PROBLEM DESCRIPTION:
Go to the line containing "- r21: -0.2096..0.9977" in the records below and print it and every following line exactly, on through the line containing "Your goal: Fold", then stop.

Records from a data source
-------------------------
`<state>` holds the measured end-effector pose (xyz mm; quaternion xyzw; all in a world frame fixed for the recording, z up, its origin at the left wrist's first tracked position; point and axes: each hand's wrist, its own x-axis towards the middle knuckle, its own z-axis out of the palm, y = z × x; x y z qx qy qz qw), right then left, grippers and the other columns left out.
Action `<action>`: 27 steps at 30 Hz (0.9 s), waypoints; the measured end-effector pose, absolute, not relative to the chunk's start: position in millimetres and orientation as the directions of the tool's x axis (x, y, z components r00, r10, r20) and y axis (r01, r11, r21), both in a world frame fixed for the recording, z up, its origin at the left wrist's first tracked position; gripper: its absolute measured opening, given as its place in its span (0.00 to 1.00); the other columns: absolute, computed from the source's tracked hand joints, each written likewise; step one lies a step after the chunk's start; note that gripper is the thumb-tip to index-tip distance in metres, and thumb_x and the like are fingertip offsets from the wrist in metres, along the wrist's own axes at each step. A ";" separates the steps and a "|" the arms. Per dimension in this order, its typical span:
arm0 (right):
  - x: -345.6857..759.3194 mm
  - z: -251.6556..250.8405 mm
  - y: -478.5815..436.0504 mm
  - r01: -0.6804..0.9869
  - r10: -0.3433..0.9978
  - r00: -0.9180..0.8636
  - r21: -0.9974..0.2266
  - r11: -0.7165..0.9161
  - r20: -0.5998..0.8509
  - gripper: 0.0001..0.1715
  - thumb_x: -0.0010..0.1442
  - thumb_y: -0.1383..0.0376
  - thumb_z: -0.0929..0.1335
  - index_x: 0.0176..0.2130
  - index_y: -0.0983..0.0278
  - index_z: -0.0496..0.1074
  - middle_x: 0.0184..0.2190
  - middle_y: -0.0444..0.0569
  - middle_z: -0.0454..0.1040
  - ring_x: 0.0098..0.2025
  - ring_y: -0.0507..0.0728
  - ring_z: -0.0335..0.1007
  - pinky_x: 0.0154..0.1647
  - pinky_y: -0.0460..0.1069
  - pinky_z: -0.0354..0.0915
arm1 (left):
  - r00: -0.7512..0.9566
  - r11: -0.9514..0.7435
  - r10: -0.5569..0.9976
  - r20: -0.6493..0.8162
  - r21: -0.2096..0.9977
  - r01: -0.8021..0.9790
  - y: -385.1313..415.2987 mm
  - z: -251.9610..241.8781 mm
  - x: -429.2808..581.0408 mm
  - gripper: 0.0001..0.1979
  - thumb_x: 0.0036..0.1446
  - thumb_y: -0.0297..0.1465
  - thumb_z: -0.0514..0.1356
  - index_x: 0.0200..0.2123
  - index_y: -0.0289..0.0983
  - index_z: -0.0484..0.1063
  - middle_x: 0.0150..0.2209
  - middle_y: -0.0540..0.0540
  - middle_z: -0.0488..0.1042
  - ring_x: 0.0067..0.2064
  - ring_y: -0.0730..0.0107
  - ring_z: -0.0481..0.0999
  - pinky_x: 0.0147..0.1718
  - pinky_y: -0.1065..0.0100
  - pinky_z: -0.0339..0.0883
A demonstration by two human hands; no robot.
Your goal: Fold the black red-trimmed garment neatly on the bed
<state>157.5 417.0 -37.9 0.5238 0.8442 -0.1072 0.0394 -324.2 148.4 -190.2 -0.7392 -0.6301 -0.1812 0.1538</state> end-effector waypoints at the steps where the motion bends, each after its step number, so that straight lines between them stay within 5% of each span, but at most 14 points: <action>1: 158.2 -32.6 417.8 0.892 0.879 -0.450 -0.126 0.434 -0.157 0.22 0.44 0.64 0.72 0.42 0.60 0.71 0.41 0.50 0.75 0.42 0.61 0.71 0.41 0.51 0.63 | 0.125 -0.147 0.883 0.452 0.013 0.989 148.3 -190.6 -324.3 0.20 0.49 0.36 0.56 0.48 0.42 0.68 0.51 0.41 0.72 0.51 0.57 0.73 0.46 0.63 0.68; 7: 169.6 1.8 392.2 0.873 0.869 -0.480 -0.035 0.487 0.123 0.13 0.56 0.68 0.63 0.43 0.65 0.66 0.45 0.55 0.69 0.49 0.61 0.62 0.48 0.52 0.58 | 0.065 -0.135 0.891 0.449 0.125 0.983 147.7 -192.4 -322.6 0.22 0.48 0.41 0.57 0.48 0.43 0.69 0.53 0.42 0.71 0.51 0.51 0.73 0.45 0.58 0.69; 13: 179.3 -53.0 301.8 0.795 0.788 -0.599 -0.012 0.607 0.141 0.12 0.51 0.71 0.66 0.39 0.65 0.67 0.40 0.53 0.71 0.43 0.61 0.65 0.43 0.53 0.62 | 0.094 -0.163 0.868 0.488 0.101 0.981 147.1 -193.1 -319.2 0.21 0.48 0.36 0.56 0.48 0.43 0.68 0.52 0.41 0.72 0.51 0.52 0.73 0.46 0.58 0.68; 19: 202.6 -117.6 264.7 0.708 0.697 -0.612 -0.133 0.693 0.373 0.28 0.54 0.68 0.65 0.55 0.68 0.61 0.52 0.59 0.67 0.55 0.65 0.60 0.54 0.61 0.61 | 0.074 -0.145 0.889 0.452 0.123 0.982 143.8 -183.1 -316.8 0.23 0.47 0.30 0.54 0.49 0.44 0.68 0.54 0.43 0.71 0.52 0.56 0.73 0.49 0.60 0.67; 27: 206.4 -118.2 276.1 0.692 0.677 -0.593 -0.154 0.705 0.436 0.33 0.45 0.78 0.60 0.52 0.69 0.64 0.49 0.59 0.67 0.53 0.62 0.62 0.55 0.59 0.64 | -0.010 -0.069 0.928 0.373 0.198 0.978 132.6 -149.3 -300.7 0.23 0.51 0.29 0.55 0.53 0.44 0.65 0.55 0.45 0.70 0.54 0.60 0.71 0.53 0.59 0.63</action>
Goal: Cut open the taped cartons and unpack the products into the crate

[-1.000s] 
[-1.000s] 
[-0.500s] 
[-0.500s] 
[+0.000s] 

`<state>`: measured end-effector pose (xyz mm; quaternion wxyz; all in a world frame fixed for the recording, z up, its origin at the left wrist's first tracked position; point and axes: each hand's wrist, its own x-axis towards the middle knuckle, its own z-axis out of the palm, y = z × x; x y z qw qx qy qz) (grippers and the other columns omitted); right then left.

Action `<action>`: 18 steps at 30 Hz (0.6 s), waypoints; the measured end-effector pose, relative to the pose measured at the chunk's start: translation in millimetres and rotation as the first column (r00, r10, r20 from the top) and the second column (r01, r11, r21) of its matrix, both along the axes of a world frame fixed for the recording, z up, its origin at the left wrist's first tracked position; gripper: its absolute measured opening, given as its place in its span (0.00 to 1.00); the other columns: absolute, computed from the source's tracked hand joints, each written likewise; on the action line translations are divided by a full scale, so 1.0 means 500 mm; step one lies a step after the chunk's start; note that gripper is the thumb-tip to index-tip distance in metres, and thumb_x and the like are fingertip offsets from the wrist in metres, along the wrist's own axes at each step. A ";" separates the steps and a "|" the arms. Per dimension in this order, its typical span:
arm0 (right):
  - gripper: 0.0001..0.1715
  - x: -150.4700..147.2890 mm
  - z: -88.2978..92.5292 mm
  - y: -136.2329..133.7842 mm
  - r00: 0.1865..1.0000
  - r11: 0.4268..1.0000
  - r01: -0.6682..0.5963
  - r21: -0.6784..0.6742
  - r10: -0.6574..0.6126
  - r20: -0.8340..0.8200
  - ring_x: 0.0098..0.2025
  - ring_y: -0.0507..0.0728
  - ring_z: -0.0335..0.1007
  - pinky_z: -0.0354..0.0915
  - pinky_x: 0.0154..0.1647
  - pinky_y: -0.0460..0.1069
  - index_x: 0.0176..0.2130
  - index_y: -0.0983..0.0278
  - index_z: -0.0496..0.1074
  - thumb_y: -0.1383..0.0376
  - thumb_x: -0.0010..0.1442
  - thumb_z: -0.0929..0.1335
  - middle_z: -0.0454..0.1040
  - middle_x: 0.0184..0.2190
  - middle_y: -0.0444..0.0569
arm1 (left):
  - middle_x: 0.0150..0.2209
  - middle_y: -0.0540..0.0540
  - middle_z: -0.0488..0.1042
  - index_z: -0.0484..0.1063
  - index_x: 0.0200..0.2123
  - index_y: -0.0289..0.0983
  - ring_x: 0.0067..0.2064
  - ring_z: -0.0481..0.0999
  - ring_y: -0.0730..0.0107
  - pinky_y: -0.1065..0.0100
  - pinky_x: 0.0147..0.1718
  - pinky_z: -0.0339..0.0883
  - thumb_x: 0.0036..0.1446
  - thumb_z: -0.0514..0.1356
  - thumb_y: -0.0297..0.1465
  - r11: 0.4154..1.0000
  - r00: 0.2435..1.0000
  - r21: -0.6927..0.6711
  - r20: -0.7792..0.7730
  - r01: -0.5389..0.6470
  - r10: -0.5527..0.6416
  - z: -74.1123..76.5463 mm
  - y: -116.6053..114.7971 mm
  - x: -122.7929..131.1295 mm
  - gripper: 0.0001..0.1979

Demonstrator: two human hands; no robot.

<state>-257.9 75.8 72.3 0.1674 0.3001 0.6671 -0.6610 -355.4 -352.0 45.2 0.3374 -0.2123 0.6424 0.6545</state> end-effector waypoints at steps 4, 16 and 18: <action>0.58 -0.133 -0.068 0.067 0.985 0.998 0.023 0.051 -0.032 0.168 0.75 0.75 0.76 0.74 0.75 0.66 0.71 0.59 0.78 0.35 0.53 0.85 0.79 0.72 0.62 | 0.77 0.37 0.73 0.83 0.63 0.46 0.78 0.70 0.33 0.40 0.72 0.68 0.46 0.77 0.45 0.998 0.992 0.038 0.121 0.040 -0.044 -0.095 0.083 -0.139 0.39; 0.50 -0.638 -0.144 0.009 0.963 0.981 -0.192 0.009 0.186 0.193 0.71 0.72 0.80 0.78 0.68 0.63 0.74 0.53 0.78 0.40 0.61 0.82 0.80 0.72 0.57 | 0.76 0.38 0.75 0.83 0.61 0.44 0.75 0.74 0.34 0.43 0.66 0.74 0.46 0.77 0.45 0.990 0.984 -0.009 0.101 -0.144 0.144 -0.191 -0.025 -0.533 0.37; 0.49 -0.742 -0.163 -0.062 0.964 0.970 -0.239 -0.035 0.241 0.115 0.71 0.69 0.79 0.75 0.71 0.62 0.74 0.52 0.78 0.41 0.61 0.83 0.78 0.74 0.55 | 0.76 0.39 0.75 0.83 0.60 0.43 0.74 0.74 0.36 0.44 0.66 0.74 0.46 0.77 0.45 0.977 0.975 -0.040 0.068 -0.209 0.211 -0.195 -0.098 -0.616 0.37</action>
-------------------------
RESULT FOR THIS TASK:
  - r21: -0.2096..0.9977
  - r01: -0.8021..0.9790
  - y: -385.1313..415.2987 mm
  - z: -251.9610..241.8781 mm
  - x: -429.2808..581.0408 mm
  - gripper: 0.0001..0.1979
  - thumb_x: 0.0036..0.1446
  - thumb_y: -0.0297..0.1465
  - thumb_z: -0.0514..0.1356
  - index_x: 0.0200..0.2123
  - index_y: -0.0289..0.0983
  - index_z: -0.0484..0.1063
  - middle_x: 0.0150..0.2209
  - middle_y: -0.0540..0.0540
  - middle_z: -0.0488..0.1042
  - ring_x: 0.0067..0.2064
  - ring_y: -0.0730..0.0107
  - ring_z: -0.0481..0.0999
  - pinky_x: 0.0147..0.1718
  - pinky_y: -0.1065..0.0100
  - pinky_z: -0.0339..0.0883
A demonstration by two human hands; no robot.
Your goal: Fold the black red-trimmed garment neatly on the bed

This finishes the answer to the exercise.